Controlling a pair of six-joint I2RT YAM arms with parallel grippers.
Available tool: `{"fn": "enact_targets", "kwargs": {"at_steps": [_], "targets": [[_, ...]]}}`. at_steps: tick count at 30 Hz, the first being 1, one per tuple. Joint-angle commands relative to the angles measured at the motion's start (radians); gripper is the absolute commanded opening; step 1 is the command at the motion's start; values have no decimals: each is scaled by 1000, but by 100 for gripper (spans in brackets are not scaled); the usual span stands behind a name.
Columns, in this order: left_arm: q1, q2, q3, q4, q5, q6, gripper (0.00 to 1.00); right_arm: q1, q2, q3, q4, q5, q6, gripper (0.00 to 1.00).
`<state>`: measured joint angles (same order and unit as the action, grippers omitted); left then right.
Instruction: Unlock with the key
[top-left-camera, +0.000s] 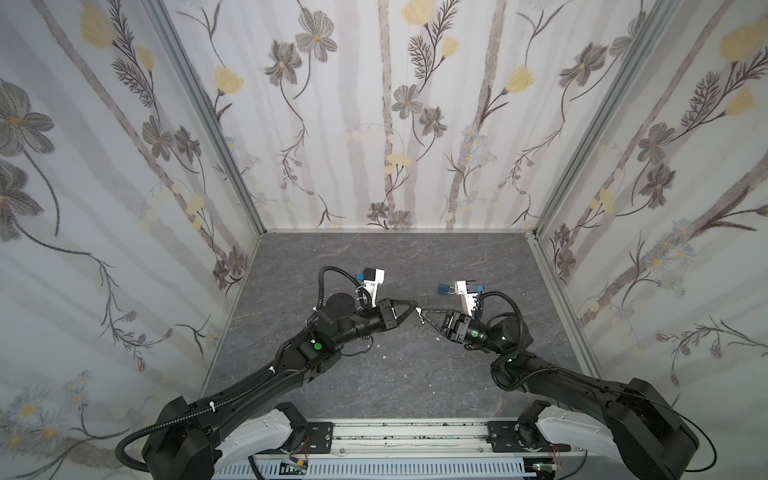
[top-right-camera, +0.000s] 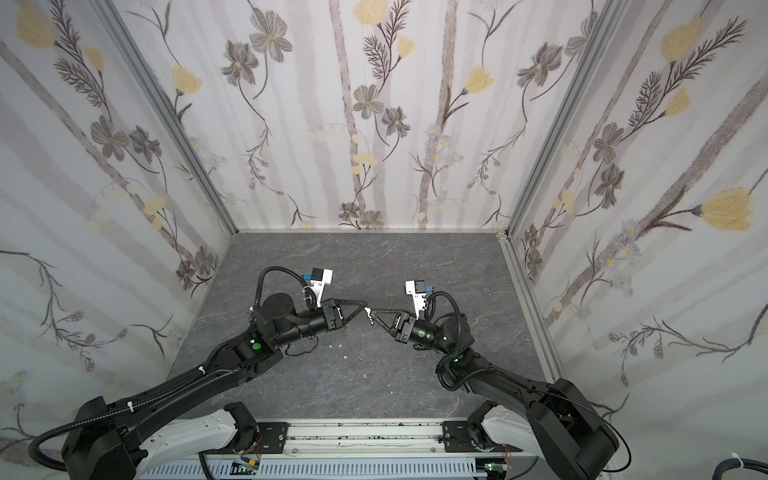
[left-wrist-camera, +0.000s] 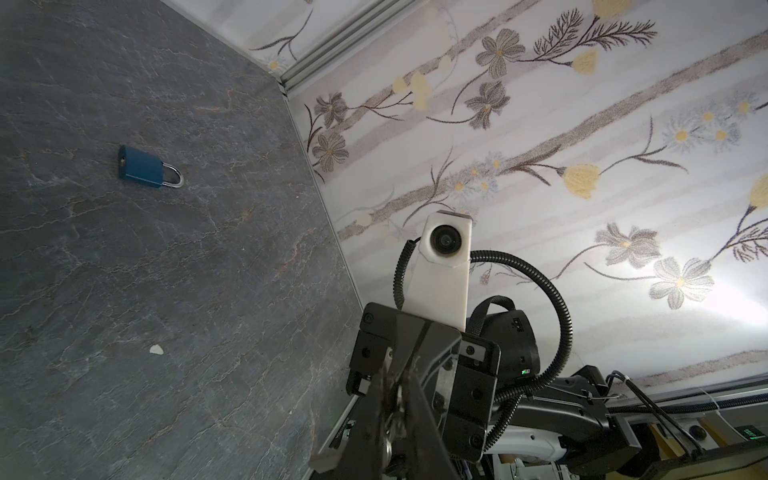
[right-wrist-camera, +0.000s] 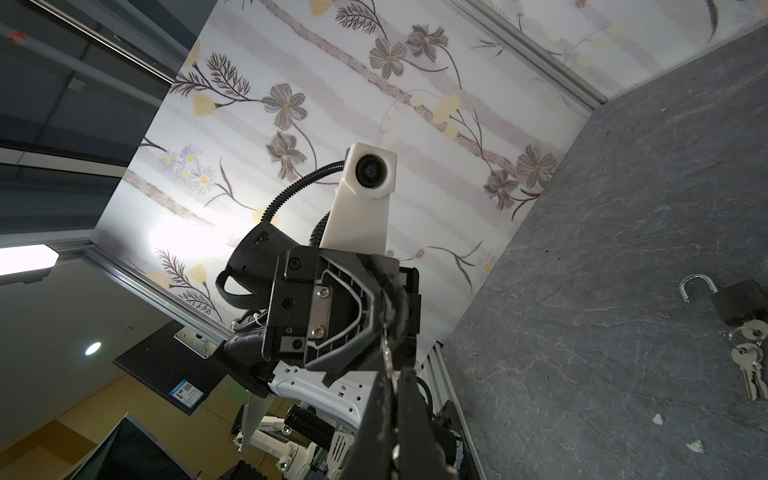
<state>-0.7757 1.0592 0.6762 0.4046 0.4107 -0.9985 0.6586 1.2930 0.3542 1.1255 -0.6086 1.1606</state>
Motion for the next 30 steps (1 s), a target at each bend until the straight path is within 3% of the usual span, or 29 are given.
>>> {"fn": "enact_targets", "kwargs": {"at_steps": [1, 5, 9, 10, 15, 20, 30], "targets": [[0, 1, 3, 20, -10, -2, 32, -1, -17, 9, -46, 25, -44, 0], [-1, 6, 2, 19, 0, -2, 34, -2, -36, 15, -88, 27, -73, 0], [0, 1, 13, -51, -44, 9, 67, -12, -78, 18, -179, 43, -117, 0], [0, 1, 25, -99, -63, 26, 70, -20, -94, 21, -217, 51, -135, 0], [4, 62, 125, -332, -115, 99, 72, -57, -210, 27, -461, 113, -230, 0], [10, 213, 290, -576, -154, 159, 72, -119, -310, 6, -632, 167, -278, 0], [23, 591, 631, -806, -115, 308, 71, -263, -481, -57, -854, 207, -337, 0]]}}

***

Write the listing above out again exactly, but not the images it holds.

Controlling a pair of six-joint I2RT YAM arms with parallel grippers.
Available tool: `{"fn": "enact_targets", "kwargs": {"at_steps": [_], "targets": [[_, ...]]}}`. at_steps: tick count at 30 Hz, the first being 1, one per tuple. Joint-angle commands relative to the angles measured at the motion's start (radians); gripper is the absolute commanded opening; step 1 is the command at the motion's start; values have no decimals: each is scaled by 1000, but by 100 for gripper (spans in brackets are not scaled); the usual span stands behind a name.
Columns, in this order: left_arm: q1, q2, q3, q4, q5, q6, gripper (0.00 to 1.00); right_arm: q1, q2, q3, q4, q5, q6, gripper (0.00 to 1.00).
`<state>`: measured joint angles (same order and unit as the action, grippers omitted); left then right.
Instruction: Unlock with the key
[top-left-camera, +0.000s] 
[top-right-camera, +0.000s] 
[left-wrist-camera, +0.000s] 
[right-wrist-camera, +0.000s] 
<state>-0.7757 1.0592 0.6762 0.4046 0.4107 -0.9985 0.6586 1.2930 0.3542 1.1255 -0.6086 1.1606</state>
Motion for the next 30 steps (1 s), a target at each bend until the straight path is within 3% of the usual span, or 29 are given.
>>> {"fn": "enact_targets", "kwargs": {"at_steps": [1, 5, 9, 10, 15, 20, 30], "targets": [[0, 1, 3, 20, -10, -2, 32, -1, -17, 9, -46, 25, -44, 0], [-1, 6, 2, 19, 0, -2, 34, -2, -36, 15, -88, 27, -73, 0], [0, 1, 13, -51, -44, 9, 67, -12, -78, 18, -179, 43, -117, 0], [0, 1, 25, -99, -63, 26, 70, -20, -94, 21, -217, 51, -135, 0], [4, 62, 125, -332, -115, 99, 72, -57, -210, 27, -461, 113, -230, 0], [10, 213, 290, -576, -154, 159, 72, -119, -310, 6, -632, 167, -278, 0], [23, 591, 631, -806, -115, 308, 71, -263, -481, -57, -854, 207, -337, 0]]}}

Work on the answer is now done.